Although acute gouty arthritis is mostly self-limited and can be relieved after 1-2 weeks even if it is not treated, repeated attacks of arthritis can lead to joint deformity and tophus formation, and may also be transformed into chronic gouty arthritis. Therefore, treatment should be carried out as soon as possible during acute attacks of gout. The earlier medication is used, the better the effect will be.
Analgesic drugs for acute attack of gout mainly include:
- Colchicine Non-steroidal Anti-inflammatory Drug Glucocorticoid
Correct administration of colchicine
Gout patients will not be unfamiliar with colchicine, which is a specific drug for gout treatment. However, many patients suffer from side effects such as vomiting and diarrhea after taking colchicine, which is mostly related to excessive dosage.
In the past, colchicine was used as a high-dose therapy (the total amount on the first day was not more than 6 mg) until the pain was relieved or vomiting and diarrhea occurred. However, studies found that the efficacy of high-dose colchicine was equivalent to that of low-dose therapy, while the side effects such as diarrhea in low-dose group were significantly reduced.
Therefore, low-dose therapy with few side effects and no reduction in curative effect is currently advocated:
1.0 mg at the onset of the attack and 0.5 mg after 1 hour; After 12 hours, if necessary, another 0.5 mg can be taken.
After that, take 0.5 mg twice or three times a day, with a daily total of not more than 1.5 mg, until the pain symptoms are relieved, usually not more than two weeks.
The application effect is good within 24 hours of onset, but patients with renal insufficiency should adjust the dose according to the doctor’s advice.
In addition, colchicine and some drugs will affect each other. If you are using other drugs while taking colchicine, you should consult your doctor first.
Precautions in Taking Colchicine
- In case of vomiting, diarrhea and other reactions, the dosage should be reduced, and the drug should be stopped immediately in serious cases. Patients with bone marrow hematopoietic insufficiency, severe heart disease, renal insufficiency and gastrointestinal diseases should be cautious. Hemogram and liver and kidney functions should be checked regularly during medication. Female patients need contraception during medication and within six months after withdrawal.
Preventive use of colchicine
In the process of uric acid reduction therapy, gout attacks are often induced. This has become an obstacle to patients’ adherence to uric acid reduction therapy, so many patients give up uric acid reduction therapy.
Guidelines from many countries in the world all stipulate analgesic treatment to prevent gout attacks during uric acid reduction treatment:
It is suggested that colchicine should be used 2 weeks before gout uric acid reduction treatment. According to the course and frequency of gout attacks in patients, the dosage of colchicine can be determined once or twice a day, 0.5 mg each time.
Colchicine needs to be used simultaneously with uric acid reduction therapy for 6-12 months.
Non-steroidal anti-inflammatory drugs (NSAIDs)
Traditional NSAIDs often cause gastrointestinal hemorrhage, kidney injury and other side effects, including indomethacin, ibuprofen and so on.
The gastrointestinal adverse reactions of new NSAIDs are obviously reduced, and the clinical efficacy is no less than that of traditional drugs, but they may have cardiovascular side effects, so patients with cardiovascular diseases should be carefully selected.
The key to successful treatment of acute gout attack is to start an NSAIDs treatment as soon as possible.
Such drugs should be taken after meals to reduce gastrointestinal side effects, and stomach protection drugs can be used at the same time in case of stomach discomfort.
Celecoxib and celecoxib are new NSAIDs commonly used.
Especially relying on coxib’s strong analgesic intensity and mild gastrointestinal reaction, it is a recommended NSAIDs for acute attack of gout.
Glucocorticoid can quickly relieve pain and relieve congestion and edema of joints, but it is easy to relapse after drug withdrawal, so the drug is only used for patients with very serious gout symptoms and recurrent attacks, and cannot be used for a long time.

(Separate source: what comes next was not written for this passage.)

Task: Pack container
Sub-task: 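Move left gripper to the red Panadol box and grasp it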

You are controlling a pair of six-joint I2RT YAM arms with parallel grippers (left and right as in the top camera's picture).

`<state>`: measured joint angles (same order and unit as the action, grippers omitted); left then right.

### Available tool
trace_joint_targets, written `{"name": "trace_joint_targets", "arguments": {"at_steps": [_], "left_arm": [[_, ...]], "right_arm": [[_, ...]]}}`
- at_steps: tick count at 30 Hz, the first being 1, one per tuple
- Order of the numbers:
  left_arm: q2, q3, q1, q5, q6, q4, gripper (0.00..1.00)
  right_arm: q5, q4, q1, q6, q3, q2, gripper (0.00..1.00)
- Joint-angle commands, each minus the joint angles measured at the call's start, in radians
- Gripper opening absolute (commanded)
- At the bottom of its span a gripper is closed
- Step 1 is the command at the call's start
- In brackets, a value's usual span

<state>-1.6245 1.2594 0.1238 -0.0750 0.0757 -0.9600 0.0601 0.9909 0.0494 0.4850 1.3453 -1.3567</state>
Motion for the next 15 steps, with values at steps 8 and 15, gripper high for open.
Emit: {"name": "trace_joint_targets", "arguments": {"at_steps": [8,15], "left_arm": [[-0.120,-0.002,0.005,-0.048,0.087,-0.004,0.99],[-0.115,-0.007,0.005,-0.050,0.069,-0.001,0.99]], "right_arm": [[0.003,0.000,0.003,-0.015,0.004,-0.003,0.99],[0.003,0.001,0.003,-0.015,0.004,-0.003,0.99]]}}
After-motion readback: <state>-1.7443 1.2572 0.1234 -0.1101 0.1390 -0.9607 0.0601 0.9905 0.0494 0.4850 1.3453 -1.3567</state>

Local intra-articular injection has better effect and less side effects than oral administration, so when acute inflammation of gout is limited to 1-2 joints, it is better to choose local intra-articular injection of hormone.

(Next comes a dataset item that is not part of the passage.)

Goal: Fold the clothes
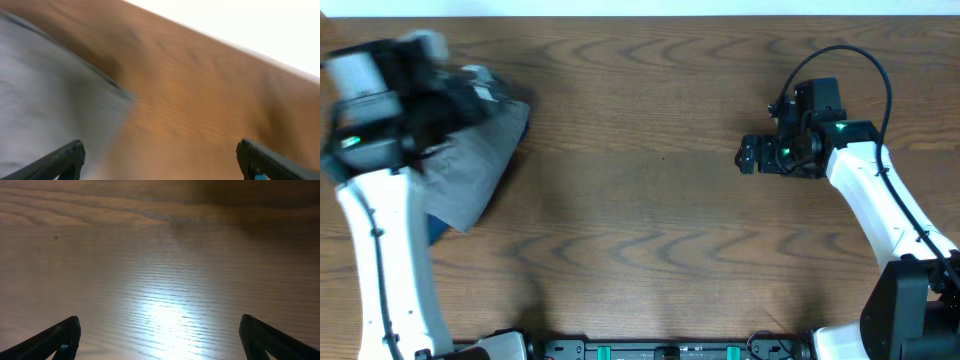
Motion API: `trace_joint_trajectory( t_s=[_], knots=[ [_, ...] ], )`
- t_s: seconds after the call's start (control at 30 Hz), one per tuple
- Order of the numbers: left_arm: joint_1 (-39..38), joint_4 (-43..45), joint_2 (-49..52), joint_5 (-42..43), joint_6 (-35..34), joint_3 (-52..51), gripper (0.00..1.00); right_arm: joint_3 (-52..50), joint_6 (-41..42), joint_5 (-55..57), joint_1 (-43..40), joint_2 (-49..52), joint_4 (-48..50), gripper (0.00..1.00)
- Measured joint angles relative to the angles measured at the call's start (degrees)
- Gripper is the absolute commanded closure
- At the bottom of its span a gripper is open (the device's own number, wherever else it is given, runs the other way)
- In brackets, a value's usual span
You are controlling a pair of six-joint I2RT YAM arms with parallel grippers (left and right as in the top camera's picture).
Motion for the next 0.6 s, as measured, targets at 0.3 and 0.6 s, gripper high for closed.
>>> trace_joint_trajectory(
  t_s=[0.3, 0.6],
  knots=[
    [-13.9, -30.7, 3.1, -11.3, 2.3, -0.6, 0.02, 6.5, 0.2, 2.4, -11.7, -0.9, -20.0, 0.01],
    [-14.0, -30.9, -6.1, -15.3, 2.3, -6.1, 0.02, 2.4, -0.7, 4.1, -14.1, -14.9, -20.2, 0.01]
  ],
)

In addition, hormone is best used in combination with colchicine to avoid relapse after drug withdrawal. However, the combination with non-steroidal anti-inflammatory drugs should be avoided as much as possible to avoid aggravating the damage to gastric mucosa.
In addition to drug therapy, patients with acute gout should also stay in bed to raise the affected limbs and avoid weight bearing of affected joints.
Avoid intake of purine-rich foods, strictly limit drinking, pay attention to keeping the affected limbs warm, avoid catching cold, and do not use plasters such as Fengshi Zhitong Ointment without authorization.